The pyramid, located at the El Paraíso archaeological site, was one of the oldest in Lima's metropolitan area and an outstanding example of early cultures that preceded the rise of the Nazca culture and the Inca Empire.
Unidentified construction workers entered the site on 29 June and deliberately tore down the 6-metre-tall pyramid, according to Peru's Ministry of Culture.
The structure was one of 12 pyramids at the site, and had only been partially excavated. Archaeologist Marco Guillén, who is leading excavations at the site, says it is believed that only the bottom one-third of the pyramid still lies underground. The part that was visible looked like a mound but had “clear signs” of the building beneath, says Miguel Díaz, a spokesman at the Ministry of Culture.
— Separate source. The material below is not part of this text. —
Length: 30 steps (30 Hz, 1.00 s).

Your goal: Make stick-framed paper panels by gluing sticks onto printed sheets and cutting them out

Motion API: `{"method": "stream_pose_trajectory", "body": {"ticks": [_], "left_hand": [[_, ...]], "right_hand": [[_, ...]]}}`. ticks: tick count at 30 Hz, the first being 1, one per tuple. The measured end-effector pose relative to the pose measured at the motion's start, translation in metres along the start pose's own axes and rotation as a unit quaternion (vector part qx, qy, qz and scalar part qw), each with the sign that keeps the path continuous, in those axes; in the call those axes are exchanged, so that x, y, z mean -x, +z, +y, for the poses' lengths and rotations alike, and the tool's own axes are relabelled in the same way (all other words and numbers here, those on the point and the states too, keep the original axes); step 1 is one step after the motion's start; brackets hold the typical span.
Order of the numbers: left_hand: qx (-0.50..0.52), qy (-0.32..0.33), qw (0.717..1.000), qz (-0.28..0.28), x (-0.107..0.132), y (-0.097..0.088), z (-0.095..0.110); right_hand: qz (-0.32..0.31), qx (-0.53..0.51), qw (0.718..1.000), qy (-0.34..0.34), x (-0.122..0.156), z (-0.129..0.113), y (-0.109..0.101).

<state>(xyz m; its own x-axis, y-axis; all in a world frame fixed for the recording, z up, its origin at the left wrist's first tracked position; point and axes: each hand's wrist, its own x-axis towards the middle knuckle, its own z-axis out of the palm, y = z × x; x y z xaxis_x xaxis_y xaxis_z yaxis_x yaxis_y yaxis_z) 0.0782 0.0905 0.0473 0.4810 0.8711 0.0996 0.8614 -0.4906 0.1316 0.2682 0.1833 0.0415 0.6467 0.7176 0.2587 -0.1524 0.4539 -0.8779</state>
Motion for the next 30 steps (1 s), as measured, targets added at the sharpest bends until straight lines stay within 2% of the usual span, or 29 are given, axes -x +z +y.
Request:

On 2 July, the Ministry of Culture filed criminal complaints against Alicia Romaní Vargas, owner of two construction firms, whose employees allegedly razed the pyramid. If convicted, she could face up to eight years in prison. The ministry will also seek a fine of 3.7 million soles ($1.3 million), says Díaz. Authorities have also charged the workers who took part in the demolition, but no arrests have been made.
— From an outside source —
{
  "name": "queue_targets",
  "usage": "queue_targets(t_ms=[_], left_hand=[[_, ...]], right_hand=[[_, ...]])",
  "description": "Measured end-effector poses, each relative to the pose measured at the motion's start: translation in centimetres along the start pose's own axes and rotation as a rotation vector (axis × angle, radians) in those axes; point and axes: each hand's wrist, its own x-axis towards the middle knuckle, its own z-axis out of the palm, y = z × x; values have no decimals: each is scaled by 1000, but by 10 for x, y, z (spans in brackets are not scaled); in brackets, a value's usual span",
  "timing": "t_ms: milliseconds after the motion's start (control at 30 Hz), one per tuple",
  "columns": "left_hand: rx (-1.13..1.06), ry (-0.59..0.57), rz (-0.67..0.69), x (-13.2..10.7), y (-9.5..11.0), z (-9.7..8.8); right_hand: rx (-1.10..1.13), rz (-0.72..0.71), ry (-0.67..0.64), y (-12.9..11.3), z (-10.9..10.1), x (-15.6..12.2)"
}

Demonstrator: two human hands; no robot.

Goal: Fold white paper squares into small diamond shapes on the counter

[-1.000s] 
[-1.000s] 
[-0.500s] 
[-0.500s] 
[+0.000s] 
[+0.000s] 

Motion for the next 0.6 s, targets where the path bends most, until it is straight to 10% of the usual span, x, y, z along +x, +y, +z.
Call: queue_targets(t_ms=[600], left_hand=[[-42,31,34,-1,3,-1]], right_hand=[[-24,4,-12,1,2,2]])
The damage is “irreparable”, says the ministry, as the perpetrators levelled the area and burnt trash on top of the rubble to disguise their act as 'site cleaning'. The workers were stopped by police before they could bulldoze three other similar structures at the 50-hectare national heritage site.
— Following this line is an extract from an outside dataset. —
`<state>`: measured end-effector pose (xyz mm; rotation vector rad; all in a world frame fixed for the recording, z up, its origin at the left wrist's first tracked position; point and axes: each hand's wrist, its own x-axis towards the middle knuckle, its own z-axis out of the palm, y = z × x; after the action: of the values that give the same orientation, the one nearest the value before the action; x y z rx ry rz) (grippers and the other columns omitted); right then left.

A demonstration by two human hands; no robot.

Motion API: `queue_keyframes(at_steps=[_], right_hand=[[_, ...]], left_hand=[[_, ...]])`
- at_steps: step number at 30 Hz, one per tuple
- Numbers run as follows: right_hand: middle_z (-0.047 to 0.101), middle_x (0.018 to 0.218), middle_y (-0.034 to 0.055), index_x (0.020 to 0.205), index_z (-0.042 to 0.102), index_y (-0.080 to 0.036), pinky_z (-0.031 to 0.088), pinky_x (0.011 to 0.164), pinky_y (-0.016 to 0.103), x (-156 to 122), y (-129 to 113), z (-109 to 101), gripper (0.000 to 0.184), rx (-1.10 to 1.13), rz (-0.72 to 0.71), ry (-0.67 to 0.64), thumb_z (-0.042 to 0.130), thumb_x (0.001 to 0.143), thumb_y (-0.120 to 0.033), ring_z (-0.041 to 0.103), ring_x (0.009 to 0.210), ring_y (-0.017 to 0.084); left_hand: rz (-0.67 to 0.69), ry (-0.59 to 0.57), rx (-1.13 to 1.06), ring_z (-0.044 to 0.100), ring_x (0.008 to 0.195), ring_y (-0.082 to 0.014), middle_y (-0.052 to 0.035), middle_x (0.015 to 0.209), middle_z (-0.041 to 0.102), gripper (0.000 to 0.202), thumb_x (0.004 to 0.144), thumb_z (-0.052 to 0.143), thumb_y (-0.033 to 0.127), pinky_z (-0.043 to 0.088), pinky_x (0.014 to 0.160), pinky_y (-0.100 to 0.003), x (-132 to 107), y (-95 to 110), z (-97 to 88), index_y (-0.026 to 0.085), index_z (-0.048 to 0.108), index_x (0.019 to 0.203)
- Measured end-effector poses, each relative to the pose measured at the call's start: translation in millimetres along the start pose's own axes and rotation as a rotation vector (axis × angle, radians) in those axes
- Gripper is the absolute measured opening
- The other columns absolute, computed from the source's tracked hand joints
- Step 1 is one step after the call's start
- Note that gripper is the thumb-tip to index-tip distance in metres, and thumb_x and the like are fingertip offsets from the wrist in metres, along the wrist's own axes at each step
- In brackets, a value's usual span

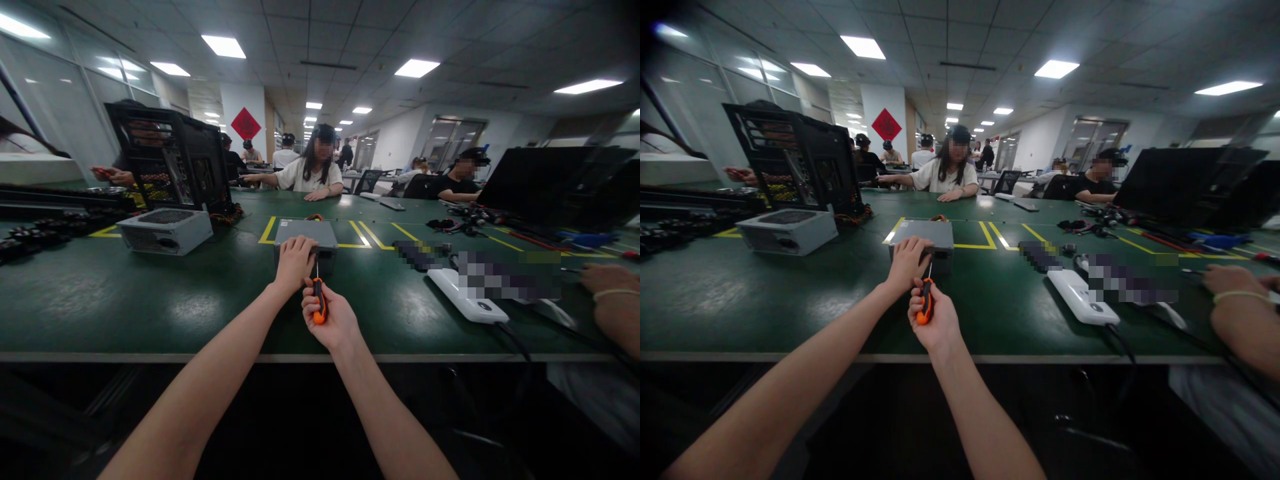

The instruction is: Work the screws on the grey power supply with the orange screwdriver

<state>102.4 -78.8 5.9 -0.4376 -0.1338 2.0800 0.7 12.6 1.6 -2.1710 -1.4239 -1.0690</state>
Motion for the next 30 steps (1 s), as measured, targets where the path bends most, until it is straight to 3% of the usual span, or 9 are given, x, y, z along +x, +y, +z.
queue_keyframes(at_steps=[4, 9, 12, 15, 22, 27, 30], right_hand=[[0.045, 0.066, -0.001, 0.082, 0.048, -0.011, 0.032, 0.031, 0.006, -0.7, 0.0, 1.3, 0.018, 0.037, -0.009, 0.024, 0.039, 0.087, -0.025, 0.039, 0.044, 0.001], [0.046, 0.065, -0.0006, 0.087, 0.05, -0.01, 0.039, 0.037, 0.008, -1.1, 0.0, 1.5, 0.022, 0.026, -0.007, -0.008, 0.033, 0.089, -0.024, 0.042, 0.046, 0.001], [0.046, 0.065, -0.0005, 0.09, 0.05, -0.009, 0.037, 0.035, 0.008, -1.2, 0.0, 2.0, 0.025, 0.005, -0.009, -0.019, 0.031, 0.09, -0.026, 0.04, 0.045, 0.002], [0.045, 0.064, -0.001, 0.081, 0.048, -0.011, 0.032, 0.032, 0.006, -1.0, -0.6, 2.7, 0.021, 0.042, -0.005, 0.011, 0.038, 0.088, -0.027, 0.038, 0.043, 0.0], [0.045, 0.064, -0.0007, 0.087, 0.05, -0.01, 0.038, 0.036, 0.008, -0.2, -0.8, 1.5, 0.025, 0.016, -0.008, 0.01, 0.03, 0.09, -0.024, 0.041, 0.045, 0.002], [0.044, 0.066, -0.001, 0.081, 0.047, -0.011, 0.034, 0.032, 0.006, -0.2, -1.0, 2.0, 0.018, 0.064, -0.007, 0.009, 0.039, 0.088, -0.026, 0.039, 0.044, 0.0], [0.045, 0.067, -0.0006, 0.081, 0.046, -0.011, 0.037, 0.035, 0.006, 0.0, -1.5, 1.1, 0.017, 0.081, -0.017, 0.011, 0.037, 0.088, -0.023, 0.039, 0.045, 0.0]], left_hand=[[0.006, 0.013, -0.005, 0.044, 0.097, -0.0218, -0.004, 0.101, 0.053, 0.022, 0.08, 0.046, 0.019, 0.034, 0.085, -0.036, -0.1, 0.5, -0.4, 0.023, 0.05, 0.101], [-0.002, -0.007, 0.001, 0.044, 0.098, -0.022, -0.0041, 0.102, 0.053, 0.022, 0.08, 0.046, 0.019, 0.033, 0.086, -0.036, -0.1, 0.5, -1.2, 0.023, 0.05, 0.102], [-0.005, -0.013, 0.005, 0.044, 0.097, -0.0216, -0.0036, 0.102, 0.053, 0.022, 0.08, 0.046, 0.02, 0.034, 0.085, -0.035, -0.3, 0.5, -1.7, 0.023, 0.051, 0.102], [0.004, 0.005, 0.004, 0.044, 0.097, -0.0212, -0.0033, 0.101, 0.053, 0.021, 0.081, 0.046, 0.02, 0.034, 0.084, -0.035, -0.7, 1.2, -2.7, 0.023, 0.051, 0.101], [0.002, -0.001, 0.01, 0.044, 0.097, -0.0215, -0.0035, 0.1, 0.053, 0.021, 0.08, 0.047, 0.02, 0.034, 0.085, -0.035, 0.2, 1.0, -1.7, 0.023, 0.051, 0.101], [0.002, 0.006, -0.003, 0.044, 0.096, -0.0213, -0.003, 0.1, 0.054, 0.021, 0.08, 0.047, 0.019, 0.033, 0.085, -0.035, 0.0, 1.2, -2.6, 0.023, 0.051, 0.101], [0.002, 0.002, -0.001, 0.044, 0.096, -0.0215, -0.0032, 0.1, 0.054, 0.021, 0.08, 0.047, 0.019, 0.034, 0.084, -0.035, 0.2, 1.4, -2.8, 0.022, 0.051, 0.101]])
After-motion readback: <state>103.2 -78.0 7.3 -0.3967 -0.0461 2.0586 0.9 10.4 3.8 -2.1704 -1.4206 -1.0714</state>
“This is equivalent to burning ancient books that we would never be able to extract knowledge from,” says archaeologist Ruth Shady, director general at the Caral Archaeological Zone, another ancient site 90 miles north of El Paraíso.
Like other El Paraíso structures, the ravaged building was contemporary with the cities of ancient Sumer in what is now the Middle East, and with Egypt's earliest pyramids, says Jeffrey Quilter, an archaeologist at Harvard University in Cambridge, Massachusetts, who excavated the site between 1983 and 1985. “That’s how important it was.” In 1991, ancient food remains found at El Paraíso’s central pyramid by Quilter and other archaeologists were instrumental to showing that fish and seafood were key to the rise of Peru’s early civilizations1.
The Peruvian government resumed excavation of the central pyramid in late 2012 and early this year a ritual hearth was found dating from between 4,000 and 5,000 years ago, according to the Ministry of Culture.
Sites at risk
This is not the first time that Peruvian archaeological sites have been ravaged in recent years. Monuments and other archaeological remains have been wiped out, built on, lived in by poor families or turned into landfill. “For years now laws have been in place to punish the destruction of cultural heritage with several year’s imprisonment, but I don’t know of a single conviction yet,” says Shady, who has worked at Caral for 19 years. She says that at Caral alone her group is involved in 20 court actions related to damage to archaeological structures and property claims by local landowners.
Now, the demolition at El Paraíso may finally spur some change. “The destruction of the pyramid has sparked an enormous social and political reaction of anger in Peru, so it should be an important step towards a real protection of the country’s heritage”, says Shady.